As Mr. Lipton attempts to seal his legacy, the board is scrambling to look more responsive to the issues that have roiled the campus and grabbed headlines. It will involve faculty and students in the search for a new president, and it has announced a drive to raise $1 billion for scholarships.

N.Y.U.’s cost of attendance is about $64,000, and it ranks among the country’s most expensive colleges and universities. On the federal Department of Education’s list of nonprofit private institutions with the highest net price — cost of attendance minus financial aid — only the New School and seven art and music academies cost more than N.Y.U. Asked about students’ ability to afford his university, Mr. Lipton responded: “We do everything we can to provide financial assistance to our students. Our students are not begging in the streets.”

As for his retirement as chairman, Mr. Lipton said, somewhat facetiously: “I am getting too old and have served too long.” Mr. Chesler and Mr. Berkley are leading candidates to replace him.

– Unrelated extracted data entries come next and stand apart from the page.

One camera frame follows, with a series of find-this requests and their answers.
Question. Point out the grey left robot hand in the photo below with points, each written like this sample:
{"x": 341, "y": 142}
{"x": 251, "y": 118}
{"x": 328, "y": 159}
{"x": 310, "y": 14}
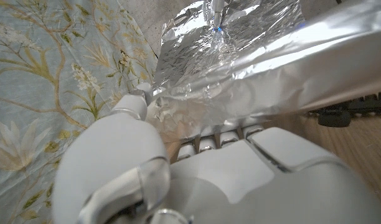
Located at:
{"x": 209, "y": 180}

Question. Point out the floral printed backdrop cloth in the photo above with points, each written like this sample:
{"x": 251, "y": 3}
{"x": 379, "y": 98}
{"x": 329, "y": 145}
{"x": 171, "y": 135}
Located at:
{"x": 53, "y": 93}

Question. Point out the black claw hair clip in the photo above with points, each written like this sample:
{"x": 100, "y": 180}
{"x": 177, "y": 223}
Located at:
{"x": 352, "y": 110}

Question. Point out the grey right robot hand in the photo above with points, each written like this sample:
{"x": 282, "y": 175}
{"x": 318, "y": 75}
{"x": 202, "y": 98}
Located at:
{"x": 217, "y": 14}

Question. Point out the aluminum foil roll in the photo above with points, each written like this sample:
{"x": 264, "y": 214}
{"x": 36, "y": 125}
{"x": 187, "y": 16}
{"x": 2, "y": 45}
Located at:
{"x": 240, "y": 68}

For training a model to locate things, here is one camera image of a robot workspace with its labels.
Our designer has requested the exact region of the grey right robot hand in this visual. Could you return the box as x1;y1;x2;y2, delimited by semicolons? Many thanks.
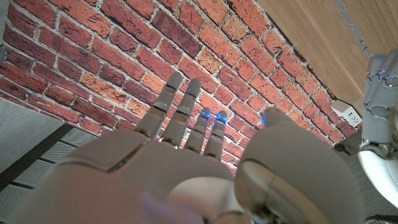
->
6;71;366;224

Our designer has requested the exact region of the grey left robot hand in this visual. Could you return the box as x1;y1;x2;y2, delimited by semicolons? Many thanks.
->
360;48;398;159

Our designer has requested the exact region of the white power strip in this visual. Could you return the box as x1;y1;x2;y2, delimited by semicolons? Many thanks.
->
330;99;363;128

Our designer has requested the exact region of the red brick print backdrop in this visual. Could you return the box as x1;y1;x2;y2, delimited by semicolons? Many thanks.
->
0;0;363;175

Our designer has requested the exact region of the grey perforated panel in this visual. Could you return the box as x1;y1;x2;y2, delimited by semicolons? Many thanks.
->
0;124;100;218

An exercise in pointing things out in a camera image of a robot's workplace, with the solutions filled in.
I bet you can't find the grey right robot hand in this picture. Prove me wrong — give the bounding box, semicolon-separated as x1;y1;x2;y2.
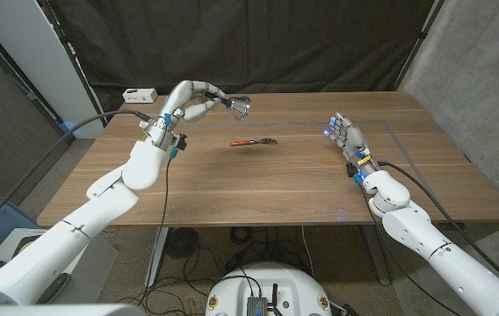
323;111;377;172

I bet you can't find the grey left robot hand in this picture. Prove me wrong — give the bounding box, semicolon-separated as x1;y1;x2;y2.
159;79;228;126

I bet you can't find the silver handbell with black handle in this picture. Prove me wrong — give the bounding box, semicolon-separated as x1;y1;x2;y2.
205;90;252;120

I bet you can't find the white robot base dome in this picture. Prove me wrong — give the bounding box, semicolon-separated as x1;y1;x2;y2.
205;262;333;316

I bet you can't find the white power strip box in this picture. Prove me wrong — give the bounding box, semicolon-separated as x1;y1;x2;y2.
121;88;159;104

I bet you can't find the grey tape outline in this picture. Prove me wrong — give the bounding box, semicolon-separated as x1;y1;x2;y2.
178;118;452;221

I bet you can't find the black backdrop curtain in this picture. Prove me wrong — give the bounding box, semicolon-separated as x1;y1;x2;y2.
49;0;435;119

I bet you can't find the black backdrop stand pole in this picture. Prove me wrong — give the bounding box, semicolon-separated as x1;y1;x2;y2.
394;0;446;91
38;0;108;126

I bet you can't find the grey table leg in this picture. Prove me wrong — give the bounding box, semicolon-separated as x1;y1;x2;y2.
361;224;392;286

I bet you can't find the black round fan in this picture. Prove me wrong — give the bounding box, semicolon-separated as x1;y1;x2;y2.
164;226;200;260

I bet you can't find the white table leg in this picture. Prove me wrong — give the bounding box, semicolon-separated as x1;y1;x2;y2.
144;226;170;289

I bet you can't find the white platform board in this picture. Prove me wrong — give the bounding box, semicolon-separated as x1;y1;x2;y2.
0;227;119;305

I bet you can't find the grey electronics box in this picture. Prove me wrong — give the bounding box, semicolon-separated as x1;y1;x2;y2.
246;296;269;316

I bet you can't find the yellow and black foot pedal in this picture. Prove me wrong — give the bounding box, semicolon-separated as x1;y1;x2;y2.
11;235;44;261

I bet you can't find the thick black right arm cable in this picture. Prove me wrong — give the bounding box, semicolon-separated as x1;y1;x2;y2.
376;160;499;296

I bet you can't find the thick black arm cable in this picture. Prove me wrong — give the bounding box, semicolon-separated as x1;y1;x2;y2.
0;109;154;241
376;160;499;296

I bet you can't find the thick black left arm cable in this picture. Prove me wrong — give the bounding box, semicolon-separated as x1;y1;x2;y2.
0;109;154;241

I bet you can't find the fork with orange handle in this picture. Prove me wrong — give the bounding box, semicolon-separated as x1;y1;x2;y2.
228;137;278;147

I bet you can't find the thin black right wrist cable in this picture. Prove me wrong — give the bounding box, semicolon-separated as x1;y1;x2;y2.
358;180;464;316

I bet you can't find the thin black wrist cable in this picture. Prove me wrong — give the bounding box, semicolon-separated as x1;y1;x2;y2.
358;180;464;316
142;148;178;305

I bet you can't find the thin black left wrist cable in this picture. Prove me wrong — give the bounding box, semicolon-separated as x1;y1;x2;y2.
142;148;178;305

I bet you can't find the white floor cable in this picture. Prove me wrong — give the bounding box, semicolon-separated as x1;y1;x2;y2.
300;225;315;278

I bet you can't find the black coiled floor cable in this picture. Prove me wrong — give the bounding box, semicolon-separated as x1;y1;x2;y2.
230;226;256;246

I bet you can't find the white leaning wall panel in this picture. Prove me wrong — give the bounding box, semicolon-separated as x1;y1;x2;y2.
0;0;105;140

He seems certain the global mission will not change, in part because his board has been so enthusiastic. “The critics,” he said, “are shortsighted.”

Richard Chait, a professor at the Harvard Graduate School of Education and consultant to nonprofit institutions, has been watching the events at N.Y.U. unfold over the last year and sums it up this way: “If you believe youpainted the Mona Lisa, you don’t want someone to put a mustache on it.”

“At the same time,” he said, “part of what the faculty is saying is: This has been a two-man show; that is not how you run a university.”